---------- Supplied material ----------

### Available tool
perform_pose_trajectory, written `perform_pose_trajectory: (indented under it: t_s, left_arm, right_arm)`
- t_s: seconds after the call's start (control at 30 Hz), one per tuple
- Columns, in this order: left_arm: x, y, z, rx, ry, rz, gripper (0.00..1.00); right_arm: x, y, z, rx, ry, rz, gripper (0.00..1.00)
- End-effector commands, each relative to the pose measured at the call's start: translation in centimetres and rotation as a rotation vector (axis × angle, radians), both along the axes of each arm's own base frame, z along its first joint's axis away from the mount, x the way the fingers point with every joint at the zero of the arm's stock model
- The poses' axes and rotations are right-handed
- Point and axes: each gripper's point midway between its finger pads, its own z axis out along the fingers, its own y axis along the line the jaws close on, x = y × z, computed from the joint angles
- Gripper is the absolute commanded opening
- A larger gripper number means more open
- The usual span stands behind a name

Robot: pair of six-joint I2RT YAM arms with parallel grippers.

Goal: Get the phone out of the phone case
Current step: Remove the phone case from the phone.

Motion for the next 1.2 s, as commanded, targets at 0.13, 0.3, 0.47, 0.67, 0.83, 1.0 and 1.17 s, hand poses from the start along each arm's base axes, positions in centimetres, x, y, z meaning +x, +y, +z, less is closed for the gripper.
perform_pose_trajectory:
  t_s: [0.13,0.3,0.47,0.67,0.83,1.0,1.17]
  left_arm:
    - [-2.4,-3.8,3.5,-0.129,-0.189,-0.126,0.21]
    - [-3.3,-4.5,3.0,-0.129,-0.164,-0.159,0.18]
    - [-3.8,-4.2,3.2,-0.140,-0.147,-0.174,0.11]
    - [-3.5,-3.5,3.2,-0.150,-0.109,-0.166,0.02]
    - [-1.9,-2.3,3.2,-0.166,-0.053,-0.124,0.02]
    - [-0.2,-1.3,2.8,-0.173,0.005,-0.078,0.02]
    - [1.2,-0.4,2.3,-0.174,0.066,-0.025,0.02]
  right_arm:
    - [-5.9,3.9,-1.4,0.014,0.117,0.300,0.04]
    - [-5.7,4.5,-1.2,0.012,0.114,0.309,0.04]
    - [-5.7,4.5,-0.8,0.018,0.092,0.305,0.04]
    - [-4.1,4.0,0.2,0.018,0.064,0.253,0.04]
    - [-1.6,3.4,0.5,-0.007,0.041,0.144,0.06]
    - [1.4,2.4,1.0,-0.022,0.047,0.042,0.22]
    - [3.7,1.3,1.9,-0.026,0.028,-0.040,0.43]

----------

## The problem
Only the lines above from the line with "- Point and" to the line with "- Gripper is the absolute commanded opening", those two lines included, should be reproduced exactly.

## Result of this exercise
- Point and axes: each gripper's point midway between its finger pads, its own z axis out along the fingers, its own y axis along the line the jaws close on, x = y × z, computed from the joint angles
- Gripper is the absolute commanded opening

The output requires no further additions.